As of now, Romney has 1.7 million Twitter followers, a number that is dwarfed by Obama’s 22.9 million followers. (Once again, don’t forget about Obama’s head start.) But this isn’t the only area in which Obama triumphed on Twitter. If you look at his Twitter page, Obama gives links to seven other accounts, including Michelle Obama, Joe Biden, and “Students 4 Obama”. Romney doesn’t give any links to his campaign’s twitter accounts, or even his wife’s or running mate Paul Ryan’s.
Obama also did a great job of re-tweeting, while it appears as if Romney barely (if ever) re-tweeted his followers. Re-tweeting gets people talking, and incentivizes followers to mention Obama in their tweets, letting their voices be heard and expanding their network and Twitter presence. You can also check out Twitter’s Political Engagement Map, where they chart both candidates’ most popular tweets throughout the campaign.
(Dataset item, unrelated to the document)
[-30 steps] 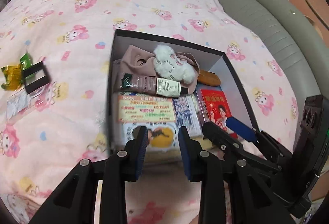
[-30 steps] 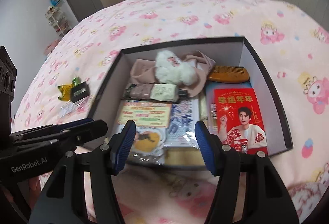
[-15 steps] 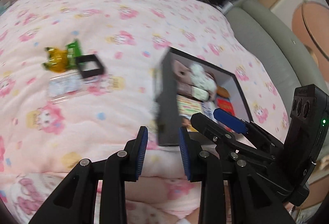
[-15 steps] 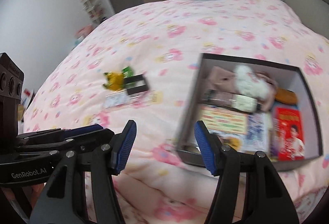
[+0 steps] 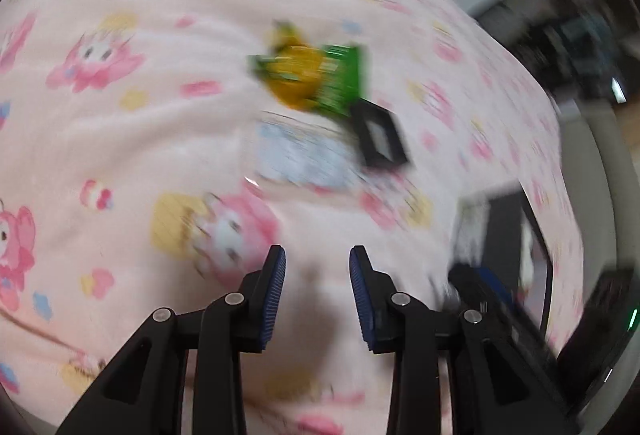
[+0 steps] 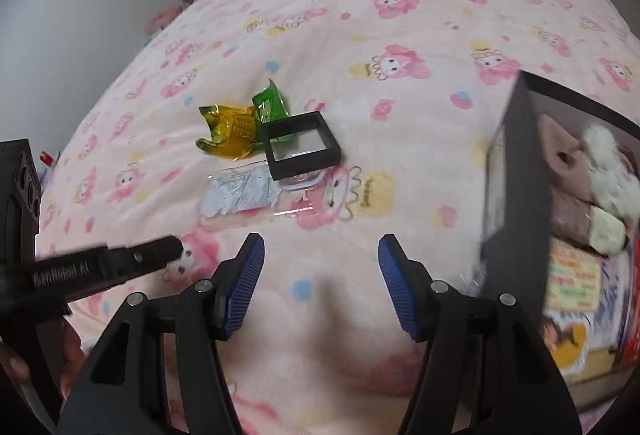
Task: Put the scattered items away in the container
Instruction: 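Reach down and grasp the clear phone case with the left gripper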
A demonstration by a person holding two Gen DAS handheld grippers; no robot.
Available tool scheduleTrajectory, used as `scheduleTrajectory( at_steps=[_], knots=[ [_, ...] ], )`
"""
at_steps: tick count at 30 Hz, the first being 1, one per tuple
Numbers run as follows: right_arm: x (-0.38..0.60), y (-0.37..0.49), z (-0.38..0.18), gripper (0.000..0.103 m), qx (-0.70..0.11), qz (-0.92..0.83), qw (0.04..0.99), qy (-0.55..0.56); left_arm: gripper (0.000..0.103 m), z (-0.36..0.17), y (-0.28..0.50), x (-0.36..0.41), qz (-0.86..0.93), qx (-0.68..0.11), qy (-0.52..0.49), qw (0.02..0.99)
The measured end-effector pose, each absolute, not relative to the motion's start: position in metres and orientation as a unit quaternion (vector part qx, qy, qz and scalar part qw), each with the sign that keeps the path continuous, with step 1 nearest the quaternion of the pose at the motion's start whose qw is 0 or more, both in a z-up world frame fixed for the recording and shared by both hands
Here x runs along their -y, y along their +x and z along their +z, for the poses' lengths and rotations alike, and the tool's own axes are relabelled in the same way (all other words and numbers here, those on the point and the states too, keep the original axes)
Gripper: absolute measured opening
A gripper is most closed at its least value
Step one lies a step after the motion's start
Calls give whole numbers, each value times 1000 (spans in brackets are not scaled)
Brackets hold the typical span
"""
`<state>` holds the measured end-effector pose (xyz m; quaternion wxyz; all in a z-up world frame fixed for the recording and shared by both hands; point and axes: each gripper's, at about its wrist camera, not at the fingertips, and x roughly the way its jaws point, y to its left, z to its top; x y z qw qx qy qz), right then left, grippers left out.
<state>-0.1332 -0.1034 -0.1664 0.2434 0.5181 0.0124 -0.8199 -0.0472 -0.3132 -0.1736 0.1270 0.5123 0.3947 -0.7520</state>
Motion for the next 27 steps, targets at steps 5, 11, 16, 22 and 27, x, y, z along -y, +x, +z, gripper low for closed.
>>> scheduleTrajectory(
  at_steps=[5, 11, 16, 22, 27],
  knots=[
    [132, -165, -205, 61, -45, -808, 236, 537, 29, -203, -71, 348, -718, -442, 515, 156],
    [134, -197, -230, 61, -11, -806, 222, 548, 29, -222, -75, 355, -708, -455, 515, 164],
    [142, -209, -243, 59, -1, -795, 245, 554, 29, -223, -81, 349, -716, -431, 524, 165],
    [146, -193, -231, 40, -7, -793, 275, 544, 26, -215, -82, 331, -733, -386, 537, 161],
    [126, -165, -210, 40, 1, -796, 271, 541, 26, -201, -68, 311, -738, -365, 549, 145]
  ],
)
Now let’s move on to Facebook. Once again, Obama beat out Romney significantly in likes, 33 million to 12 million. But there is a number on Facebook that might paint a more accurate picture of both candidates’ Facebook presence, and that’s the People Talking About This (PTAT) ratio. When considering this number, Romney actually has the upper hand. With 3 million PTAT, Romney has a 25% ratio. Obama had about 3.5 million PTAT, giving him about a 10% ratio. This tells us that while Obama may have a lot more likes on Facebook, Romney actually did a much better job of engaging his audience.
Facebook also has a much wider range of users, while Twitter users are mostly made up a younger demographic. This definitely gave Romney more of an edge in the Facebook-sphere, with most of his fans being in the 35-54 age range, while Obama was most popular in the 18-24 age range.
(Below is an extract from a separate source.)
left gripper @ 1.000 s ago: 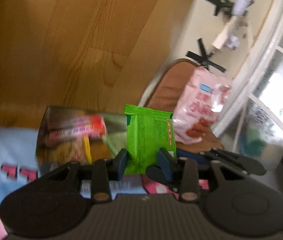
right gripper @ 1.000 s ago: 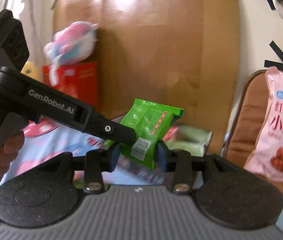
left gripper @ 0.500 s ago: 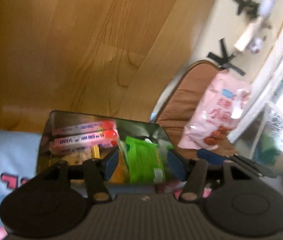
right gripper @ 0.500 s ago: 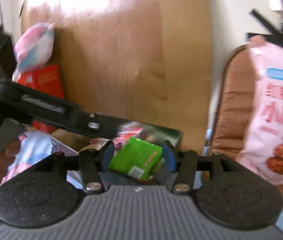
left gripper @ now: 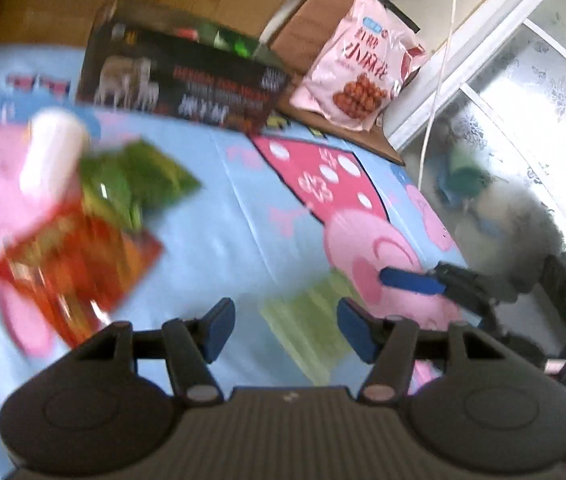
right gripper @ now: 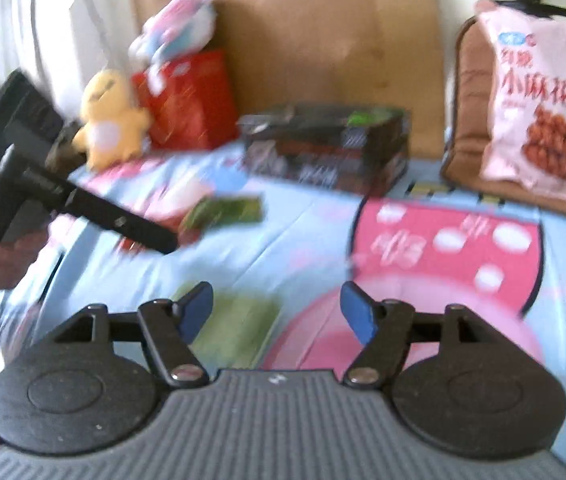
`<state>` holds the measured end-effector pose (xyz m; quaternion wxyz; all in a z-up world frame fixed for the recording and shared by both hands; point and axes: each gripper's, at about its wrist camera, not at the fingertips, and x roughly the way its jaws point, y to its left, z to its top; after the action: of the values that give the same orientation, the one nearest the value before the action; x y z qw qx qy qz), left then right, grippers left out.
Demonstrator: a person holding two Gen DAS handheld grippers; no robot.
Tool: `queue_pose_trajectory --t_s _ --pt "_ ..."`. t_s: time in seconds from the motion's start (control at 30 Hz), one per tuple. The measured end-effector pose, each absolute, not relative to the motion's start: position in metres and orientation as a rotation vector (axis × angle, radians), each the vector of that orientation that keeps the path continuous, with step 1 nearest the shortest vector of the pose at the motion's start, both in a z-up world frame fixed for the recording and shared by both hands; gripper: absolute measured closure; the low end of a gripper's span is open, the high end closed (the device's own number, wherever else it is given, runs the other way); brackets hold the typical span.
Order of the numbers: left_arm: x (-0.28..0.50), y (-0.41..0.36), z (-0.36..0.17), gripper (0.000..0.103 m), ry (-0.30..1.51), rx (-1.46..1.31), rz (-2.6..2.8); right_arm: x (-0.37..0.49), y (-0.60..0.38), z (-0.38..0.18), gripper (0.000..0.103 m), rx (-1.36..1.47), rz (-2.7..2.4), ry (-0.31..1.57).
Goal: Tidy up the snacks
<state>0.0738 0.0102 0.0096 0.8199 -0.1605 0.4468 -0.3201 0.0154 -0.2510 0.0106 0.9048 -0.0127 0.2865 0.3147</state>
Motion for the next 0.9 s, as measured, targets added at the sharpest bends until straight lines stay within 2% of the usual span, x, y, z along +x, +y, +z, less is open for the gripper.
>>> queue_pose_trajectory --t_s 0.13,0.2,0.23,0.27,0.3,0.33,0.43,0.5,0.7,0.9 --pt "0.067 0.007 -0.003 0.045 0.962 -0.384 -0.683 0.000 -0.236 -0.003 0.030 -0.050 0.666 0.614" --pt "0.063 0.000 -0.002 0.049 0.944 -0.361 -0.672 0.002 -0.228 -0.009 0.031 -0.053 0.661 0.625" --pt "0.062 -0.002 -0.003 0.065 0.942 -0.356 -0.679 0.003 -0.222 -0.012 0.033 -0.059 0.662 0.630" --pt "0.059 -0.003 -0.005 0.072 0.958 -0.362 -0.694 0.003 -0.218 -0.012 0.045 -0.074 0.648 0.613" --pt "0.059 -0.004 -0.007 0.070 0.954 -0.367 -0.685 0.003 -0.211 -0.012 0.058 -0.093 0.642 0.609" --pt "0.058 -0.002 -0.006 0.070 0.941 -0.365 -0.673 0.003 -0.205 -0.011 0.062 -0.100 0.635 0.612" --pt "0.058 0.009 0.000 0.071 0.922 -0.372 -0.638 0.003 -0.191 -0.011 0.062 -0.109 0.614 0.611" --pt "0.059 0.019 0.006 0.071 0.909 -0.384 -0.626 0.005 -0.186 -0.011 0.068 -0.089 0.619 0.601" --pt "0.079 0.033 0.035 0.071 0.837 -0.342 -0.591 0.021 -0.170 0.002 0.068 -0.064 0.643 0.548" --pt "0.136 0.034 0.085 0.071 0.714 -0.259 -0.564 0.064 -0.153 0.034 0.068 -0.043 0.624 0.468"
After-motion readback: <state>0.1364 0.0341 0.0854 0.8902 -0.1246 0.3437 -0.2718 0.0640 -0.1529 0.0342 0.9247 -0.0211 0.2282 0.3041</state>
Overall, it seems that both candidates were pretty evenly matched on both of the main social media sites. Makes sense when considering how close this campaign was. But as close as it was, I would have to give the social media award to Obama, and this is mostly due to each candidate’s posts in the few days leading up to Election Day. While both candidates were focusing on reminding people to get out and vote, Obama and Romney had very different tones. Obama stayed more light-hearted, while Romney was much more serious, even bordering on morose. Seems like the Romney campaign forgot that social media is first and foremost a form of entertainment. Obama, on the other hand, did a great a job of staying positive, engaging and insightful throughout Election Day.
One thing we can learn from this race is that social media is officially a huge part in American politics, and it will only become more significant in future elections. What kind of role do you think social media will take in the next presidential election? Will it play an even more significant role? Or perhaps fade out and become less important?